Loin d'être réservée aux personnes âgées, la zoothérapie peut aussi être une aide précieuse pour les enfants ayant des troubles du spectre de l'autisme, atteints de trisomie ou de poly-handicaps. L'association Handi'chiens a ainsi donné, depuis 1991, plus de 2000 chiens dits "d'éveil" à des familles frappées par l'un de ces troubles : "Pour les enfants autistes, le chien facilite la communication, explique Jean Perez, en charge du mécénat pour Handi'chiens. L'enfant va oraliser pour appeler son chien, il pourra dormir avec lui, ce qui calme les crises nocturnes, et il peut même prendre exemple sur lui. Je me souviens ainsi d'un enfant qui, à 7 ans, se nourrissait encore au biberon. Lorsqu'il a vu que son chien mangeait dans une gamelle, il a aussitôt abandonné le biberon pour une assiette."

"Ronronthérapie"

Si les animaux ne remplacent ni les traitements médicaux ni un accompagnement psychologique lorsqu'il est nécessaire, ils sont ainsi de formidables liens entre malades et soignants. Et ils pourraient même parfois prévenir l'arrivée de certaines maladies, notamment celles liées au stress. Des entreprises japonaises ont ainsi ouvert leurs portes à des chats pour éviter le burn-out chez leurs salariés. Les vibrations sonores à basses fréquences émises par le chat lorsqu'il ronronne seraient de nature à calmer et apaiser les tensions des humains.

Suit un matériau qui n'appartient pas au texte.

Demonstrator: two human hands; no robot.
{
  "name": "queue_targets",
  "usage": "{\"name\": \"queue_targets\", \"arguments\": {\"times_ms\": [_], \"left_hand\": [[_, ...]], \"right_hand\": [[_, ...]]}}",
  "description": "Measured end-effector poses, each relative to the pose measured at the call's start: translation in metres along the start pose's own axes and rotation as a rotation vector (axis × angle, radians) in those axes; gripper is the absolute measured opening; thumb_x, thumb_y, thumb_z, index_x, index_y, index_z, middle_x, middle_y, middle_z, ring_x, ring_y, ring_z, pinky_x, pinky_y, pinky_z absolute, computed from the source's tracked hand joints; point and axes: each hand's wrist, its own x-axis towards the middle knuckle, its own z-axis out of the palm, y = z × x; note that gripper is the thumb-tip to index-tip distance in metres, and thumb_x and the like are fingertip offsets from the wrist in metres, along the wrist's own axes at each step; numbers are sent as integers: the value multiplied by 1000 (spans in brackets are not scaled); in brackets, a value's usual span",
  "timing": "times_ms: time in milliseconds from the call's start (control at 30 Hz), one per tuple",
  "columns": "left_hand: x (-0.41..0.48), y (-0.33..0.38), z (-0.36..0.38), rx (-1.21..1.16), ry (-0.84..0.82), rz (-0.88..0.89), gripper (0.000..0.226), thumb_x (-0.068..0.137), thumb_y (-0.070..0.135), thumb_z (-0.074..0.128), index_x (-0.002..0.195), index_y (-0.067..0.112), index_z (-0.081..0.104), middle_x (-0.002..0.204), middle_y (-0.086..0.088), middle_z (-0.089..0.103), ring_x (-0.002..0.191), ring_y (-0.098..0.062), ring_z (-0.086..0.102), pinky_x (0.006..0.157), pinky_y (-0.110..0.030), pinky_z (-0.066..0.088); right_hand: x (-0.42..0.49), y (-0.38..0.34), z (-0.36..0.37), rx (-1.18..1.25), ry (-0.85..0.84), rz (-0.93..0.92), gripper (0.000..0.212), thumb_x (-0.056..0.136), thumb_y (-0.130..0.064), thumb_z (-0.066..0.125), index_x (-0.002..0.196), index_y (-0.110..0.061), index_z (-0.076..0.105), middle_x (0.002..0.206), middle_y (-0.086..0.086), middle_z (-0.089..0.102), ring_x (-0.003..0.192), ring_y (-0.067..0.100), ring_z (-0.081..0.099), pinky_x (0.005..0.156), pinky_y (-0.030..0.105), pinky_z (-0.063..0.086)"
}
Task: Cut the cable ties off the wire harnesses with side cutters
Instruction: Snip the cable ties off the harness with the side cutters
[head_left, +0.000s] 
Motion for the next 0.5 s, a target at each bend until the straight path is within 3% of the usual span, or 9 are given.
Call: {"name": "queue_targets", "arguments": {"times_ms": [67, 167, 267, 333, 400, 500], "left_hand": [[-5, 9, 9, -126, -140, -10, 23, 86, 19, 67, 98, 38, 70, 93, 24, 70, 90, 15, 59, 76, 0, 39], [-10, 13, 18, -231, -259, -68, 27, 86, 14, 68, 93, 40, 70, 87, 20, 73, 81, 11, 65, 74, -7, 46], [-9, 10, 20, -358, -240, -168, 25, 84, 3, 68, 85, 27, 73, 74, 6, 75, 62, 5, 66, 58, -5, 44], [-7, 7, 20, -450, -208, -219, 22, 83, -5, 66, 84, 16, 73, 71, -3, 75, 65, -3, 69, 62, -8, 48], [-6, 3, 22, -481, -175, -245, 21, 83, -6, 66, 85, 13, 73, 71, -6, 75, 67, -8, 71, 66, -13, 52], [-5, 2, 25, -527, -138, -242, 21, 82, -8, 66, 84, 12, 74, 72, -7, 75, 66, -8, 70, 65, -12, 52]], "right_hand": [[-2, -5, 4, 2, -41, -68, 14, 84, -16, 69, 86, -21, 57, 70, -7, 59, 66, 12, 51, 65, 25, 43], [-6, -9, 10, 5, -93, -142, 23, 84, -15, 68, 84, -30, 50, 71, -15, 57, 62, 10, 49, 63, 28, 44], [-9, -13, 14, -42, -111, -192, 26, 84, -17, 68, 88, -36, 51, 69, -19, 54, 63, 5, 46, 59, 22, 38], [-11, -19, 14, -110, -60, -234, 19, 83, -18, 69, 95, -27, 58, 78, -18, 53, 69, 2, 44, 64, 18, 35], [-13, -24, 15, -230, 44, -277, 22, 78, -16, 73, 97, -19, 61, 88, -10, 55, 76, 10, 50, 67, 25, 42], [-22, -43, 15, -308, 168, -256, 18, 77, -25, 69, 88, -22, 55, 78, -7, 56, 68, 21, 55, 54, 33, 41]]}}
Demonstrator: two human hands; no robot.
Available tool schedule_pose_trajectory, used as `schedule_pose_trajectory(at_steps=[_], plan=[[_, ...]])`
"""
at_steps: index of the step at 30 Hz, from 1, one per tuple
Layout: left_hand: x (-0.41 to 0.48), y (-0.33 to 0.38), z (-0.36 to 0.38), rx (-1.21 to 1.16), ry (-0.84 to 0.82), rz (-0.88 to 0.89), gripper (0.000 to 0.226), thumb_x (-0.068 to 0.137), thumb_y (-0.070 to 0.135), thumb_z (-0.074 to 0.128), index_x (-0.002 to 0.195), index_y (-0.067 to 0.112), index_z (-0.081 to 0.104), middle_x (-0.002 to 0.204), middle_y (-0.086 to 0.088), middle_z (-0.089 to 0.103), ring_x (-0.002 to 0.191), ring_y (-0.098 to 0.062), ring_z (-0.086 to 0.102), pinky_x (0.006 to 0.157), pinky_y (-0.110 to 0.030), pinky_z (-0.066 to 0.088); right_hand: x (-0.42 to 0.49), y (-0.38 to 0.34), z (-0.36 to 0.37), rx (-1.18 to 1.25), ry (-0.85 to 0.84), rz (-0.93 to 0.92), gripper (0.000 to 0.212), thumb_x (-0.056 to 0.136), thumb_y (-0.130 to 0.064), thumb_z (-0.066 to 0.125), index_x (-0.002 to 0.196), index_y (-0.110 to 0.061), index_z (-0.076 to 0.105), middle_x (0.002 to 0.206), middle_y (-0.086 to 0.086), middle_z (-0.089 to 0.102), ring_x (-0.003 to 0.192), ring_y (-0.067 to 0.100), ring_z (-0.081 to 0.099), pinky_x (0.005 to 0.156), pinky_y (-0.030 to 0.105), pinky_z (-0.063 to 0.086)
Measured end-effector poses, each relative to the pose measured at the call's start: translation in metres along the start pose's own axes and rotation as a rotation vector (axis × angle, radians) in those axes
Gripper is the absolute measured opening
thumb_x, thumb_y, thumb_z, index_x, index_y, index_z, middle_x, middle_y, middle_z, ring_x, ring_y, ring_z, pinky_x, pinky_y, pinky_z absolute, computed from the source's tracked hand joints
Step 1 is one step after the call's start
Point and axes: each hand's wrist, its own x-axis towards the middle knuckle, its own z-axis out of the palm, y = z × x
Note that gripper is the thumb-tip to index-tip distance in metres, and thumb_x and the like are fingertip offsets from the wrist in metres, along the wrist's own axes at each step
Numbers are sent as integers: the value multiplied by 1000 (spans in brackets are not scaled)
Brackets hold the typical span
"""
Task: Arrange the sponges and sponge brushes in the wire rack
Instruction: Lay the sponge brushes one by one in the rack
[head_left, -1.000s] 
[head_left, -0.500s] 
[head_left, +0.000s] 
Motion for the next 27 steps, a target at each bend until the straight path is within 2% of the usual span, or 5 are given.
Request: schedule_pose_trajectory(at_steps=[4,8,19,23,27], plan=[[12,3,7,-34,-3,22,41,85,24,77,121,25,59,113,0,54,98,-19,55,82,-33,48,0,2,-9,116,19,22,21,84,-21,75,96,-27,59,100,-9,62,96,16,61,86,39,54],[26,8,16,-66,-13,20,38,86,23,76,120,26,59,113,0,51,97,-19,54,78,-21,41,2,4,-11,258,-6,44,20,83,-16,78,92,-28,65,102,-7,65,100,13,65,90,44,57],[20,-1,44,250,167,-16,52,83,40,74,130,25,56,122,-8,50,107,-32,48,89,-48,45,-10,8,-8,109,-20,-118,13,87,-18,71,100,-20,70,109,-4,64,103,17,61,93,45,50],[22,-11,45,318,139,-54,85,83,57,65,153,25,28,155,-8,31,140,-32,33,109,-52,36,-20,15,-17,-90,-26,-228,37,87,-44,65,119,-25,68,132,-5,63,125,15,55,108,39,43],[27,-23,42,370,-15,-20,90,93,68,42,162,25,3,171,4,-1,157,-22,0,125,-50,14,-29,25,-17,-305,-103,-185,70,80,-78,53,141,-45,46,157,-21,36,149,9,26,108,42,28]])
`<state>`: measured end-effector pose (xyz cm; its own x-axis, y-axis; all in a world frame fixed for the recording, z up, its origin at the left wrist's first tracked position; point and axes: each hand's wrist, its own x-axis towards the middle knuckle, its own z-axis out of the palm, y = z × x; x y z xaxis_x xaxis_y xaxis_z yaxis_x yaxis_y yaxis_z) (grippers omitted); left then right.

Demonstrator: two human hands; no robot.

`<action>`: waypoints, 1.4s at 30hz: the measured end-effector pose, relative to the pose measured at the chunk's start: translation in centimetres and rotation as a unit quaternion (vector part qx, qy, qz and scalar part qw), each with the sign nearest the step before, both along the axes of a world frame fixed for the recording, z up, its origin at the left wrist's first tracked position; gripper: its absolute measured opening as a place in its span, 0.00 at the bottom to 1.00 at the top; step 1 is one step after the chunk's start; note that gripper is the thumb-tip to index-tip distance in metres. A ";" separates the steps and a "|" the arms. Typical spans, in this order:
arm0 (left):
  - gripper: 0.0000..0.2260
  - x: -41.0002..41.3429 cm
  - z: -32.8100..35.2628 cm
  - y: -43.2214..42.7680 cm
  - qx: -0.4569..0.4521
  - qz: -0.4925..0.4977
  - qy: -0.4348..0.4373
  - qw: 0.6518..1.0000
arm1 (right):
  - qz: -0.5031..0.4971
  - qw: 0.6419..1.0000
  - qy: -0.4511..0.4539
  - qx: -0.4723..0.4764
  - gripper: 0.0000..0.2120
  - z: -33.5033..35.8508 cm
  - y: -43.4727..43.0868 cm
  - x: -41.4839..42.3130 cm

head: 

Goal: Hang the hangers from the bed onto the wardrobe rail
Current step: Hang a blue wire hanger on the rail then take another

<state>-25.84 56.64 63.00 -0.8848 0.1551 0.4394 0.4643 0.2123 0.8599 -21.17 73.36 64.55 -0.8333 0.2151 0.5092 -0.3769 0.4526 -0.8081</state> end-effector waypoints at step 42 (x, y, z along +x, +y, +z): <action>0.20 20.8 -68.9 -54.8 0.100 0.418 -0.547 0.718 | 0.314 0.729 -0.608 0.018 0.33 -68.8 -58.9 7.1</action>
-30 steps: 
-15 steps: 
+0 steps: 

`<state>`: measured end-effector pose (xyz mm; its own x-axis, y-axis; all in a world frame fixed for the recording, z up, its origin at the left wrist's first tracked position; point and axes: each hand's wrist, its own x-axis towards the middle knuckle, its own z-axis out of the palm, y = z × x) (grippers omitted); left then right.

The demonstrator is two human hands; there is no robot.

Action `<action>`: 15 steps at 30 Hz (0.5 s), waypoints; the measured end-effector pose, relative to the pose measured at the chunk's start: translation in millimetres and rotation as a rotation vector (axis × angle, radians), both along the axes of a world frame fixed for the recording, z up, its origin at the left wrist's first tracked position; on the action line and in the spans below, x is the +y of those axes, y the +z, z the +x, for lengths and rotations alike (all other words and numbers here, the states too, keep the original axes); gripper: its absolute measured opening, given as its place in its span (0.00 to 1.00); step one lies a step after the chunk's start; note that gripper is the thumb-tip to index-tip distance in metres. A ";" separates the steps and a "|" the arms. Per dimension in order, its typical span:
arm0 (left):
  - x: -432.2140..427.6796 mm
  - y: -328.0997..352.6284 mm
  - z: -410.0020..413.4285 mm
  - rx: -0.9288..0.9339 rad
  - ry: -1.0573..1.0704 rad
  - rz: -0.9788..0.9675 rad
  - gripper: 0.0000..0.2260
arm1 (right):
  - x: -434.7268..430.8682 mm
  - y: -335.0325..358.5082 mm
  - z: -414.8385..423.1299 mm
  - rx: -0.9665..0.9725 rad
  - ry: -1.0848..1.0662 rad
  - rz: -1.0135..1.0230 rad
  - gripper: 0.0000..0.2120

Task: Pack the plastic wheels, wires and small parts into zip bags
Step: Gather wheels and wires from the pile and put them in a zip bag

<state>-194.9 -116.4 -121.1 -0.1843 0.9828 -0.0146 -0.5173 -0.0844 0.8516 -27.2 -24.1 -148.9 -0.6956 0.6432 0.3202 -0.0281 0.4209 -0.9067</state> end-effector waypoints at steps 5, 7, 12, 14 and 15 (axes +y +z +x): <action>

Mais au-delà des effets physiques supposés, toute thérapie accompagnée par un animal repose surtout sur l'affection et l'attachement à un chat, un chien, une poule, un âne…: "Certains résidents de l'EHPAD mettent dans leur chambre une photo du chien qui les visite plutôt qu'une photo de leurs enfants qui ne viennent jamais les voir...", soupire Philippe Wattecamps. Aimer pour aller mieux, c'est sans doute le secret de la zoothérapie.

3 questions à François Beiger, directeur général de l'Institut français de zoothérapie (IFZ)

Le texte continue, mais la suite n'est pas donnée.